Dem Landjäger Georg Niggli, der sich 1830 für einige Zeit in Rongellen oberhalb der Viamala-Schlucht postiert hatte, wurde aufgetragen, «irgend in einem Haus an der Landstraße, Quartier zu nehmen, um auch wenn er zu Hause ist alles zu sehen, was paßiert».278 Das Quartier Nigglis erinnert in diesem Kontext an das Bild eines Jagdhochstands. Falls der Landjäger seine Hütte selbst bauen musste, wie der Verhörrichter dies dem kurzzeitig in Roveredo postierten provisorischen Landjäger Jan Gees vorgeschlagen hatte, 279 liest sich das wie eine in die Alltagspraxis umzusetzende Bestätigung dieser diskursiven Konzeption.

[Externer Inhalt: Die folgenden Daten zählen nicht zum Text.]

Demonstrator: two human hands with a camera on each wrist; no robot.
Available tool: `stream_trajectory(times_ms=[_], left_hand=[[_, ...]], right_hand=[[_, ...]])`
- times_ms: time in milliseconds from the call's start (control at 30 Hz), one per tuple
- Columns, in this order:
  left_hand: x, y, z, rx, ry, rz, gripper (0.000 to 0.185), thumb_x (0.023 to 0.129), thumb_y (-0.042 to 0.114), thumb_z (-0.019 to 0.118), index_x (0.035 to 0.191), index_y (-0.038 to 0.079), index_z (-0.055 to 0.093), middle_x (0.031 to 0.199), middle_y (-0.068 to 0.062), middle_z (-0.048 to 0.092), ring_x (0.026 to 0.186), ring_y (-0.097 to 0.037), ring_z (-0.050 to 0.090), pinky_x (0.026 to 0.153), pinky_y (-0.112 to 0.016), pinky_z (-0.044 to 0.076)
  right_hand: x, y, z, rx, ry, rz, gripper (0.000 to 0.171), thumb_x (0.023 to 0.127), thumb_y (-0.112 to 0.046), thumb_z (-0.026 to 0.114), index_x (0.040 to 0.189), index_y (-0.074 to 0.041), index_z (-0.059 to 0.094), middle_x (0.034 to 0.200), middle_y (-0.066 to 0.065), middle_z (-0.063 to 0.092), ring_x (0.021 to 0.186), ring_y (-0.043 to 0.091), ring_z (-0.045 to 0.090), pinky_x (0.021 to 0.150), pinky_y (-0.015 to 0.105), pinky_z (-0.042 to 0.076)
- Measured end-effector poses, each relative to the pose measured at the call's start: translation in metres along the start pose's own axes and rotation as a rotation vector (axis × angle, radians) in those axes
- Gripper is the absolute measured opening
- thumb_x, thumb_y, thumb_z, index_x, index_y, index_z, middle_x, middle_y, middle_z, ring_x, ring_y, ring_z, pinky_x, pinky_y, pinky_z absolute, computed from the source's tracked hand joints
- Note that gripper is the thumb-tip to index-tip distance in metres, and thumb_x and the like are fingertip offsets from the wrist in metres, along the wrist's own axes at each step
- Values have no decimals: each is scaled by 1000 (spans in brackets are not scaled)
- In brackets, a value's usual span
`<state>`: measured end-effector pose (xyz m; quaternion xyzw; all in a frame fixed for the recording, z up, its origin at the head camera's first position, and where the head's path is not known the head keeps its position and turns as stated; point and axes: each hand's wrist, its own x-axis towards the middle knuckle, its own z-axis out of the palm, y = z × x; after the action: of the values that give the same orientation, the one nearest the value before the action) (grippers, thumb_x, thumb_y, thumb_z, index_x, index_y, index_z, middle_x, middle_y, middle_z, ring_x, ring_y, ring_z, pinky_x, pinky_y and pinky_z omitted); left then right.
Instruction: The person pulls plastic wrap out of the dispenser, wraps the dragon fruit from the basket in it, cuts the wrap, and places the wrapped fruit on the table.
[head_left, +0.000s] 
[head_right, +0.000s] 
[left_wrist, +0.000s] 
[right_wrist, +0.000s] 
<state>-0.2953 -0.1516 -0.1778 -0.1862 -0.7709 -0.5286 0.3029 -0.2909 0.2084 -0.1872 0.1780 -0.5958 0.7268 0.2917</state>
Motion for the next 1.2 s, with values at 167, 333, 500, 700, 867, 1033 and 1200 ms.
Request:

Die Abwesenheit des Aufsehers hingegen würde für die verachteten Menschengruppen allzu schnell einladend wirken und den eigenen Überwachungsraum zu deren Asyl verkommen lassen. Dies schien der Verhörrichter bei dem in Alvaneu Bad stationierten Landjäger Michael Mutzner festgestellt zu haben, weshalb er ihn auch dezidiert rügte: In seiner Abwesenheit sei er seinen Arbeitskollegen undienlich gewesen, als sie seine Hilfe benötigt hätten. Dies insbesondere,
«als Landjäger [Christian] Desax die entronenen Weibsbilder zu verfolgen hatte, wovon zweÿ gerade 3 Tage in seinem Muzners Bezirk verweilten, und leicht hätten aufgefangen werden können, wenn er in selben gewesen wäre».280
Durch solche ‹Versäumnisse› konnte die eigentliche Randzone (das heisst der Aktivraum beziehungsweise Aufenthaltsraum der verfolgten Personen) ins Zentrum, also in den Raum zu stehen kommen, in dem die verfolgten Individuen definitionsgemäss am wenigsten vermutet wurden. Daraus kann die Erkenntnis gewonnen werden, dass als Folge dieser Strukturen und insbesondere im Hinblick auf den reduzierten Korpsbestand eine permanente Wachsamkeit der Polizeibeamten gefordert wurde, wobei mit der Permanenz mitunter auch die direkte Beziehung zum Thema Zeit ersichtlich wird.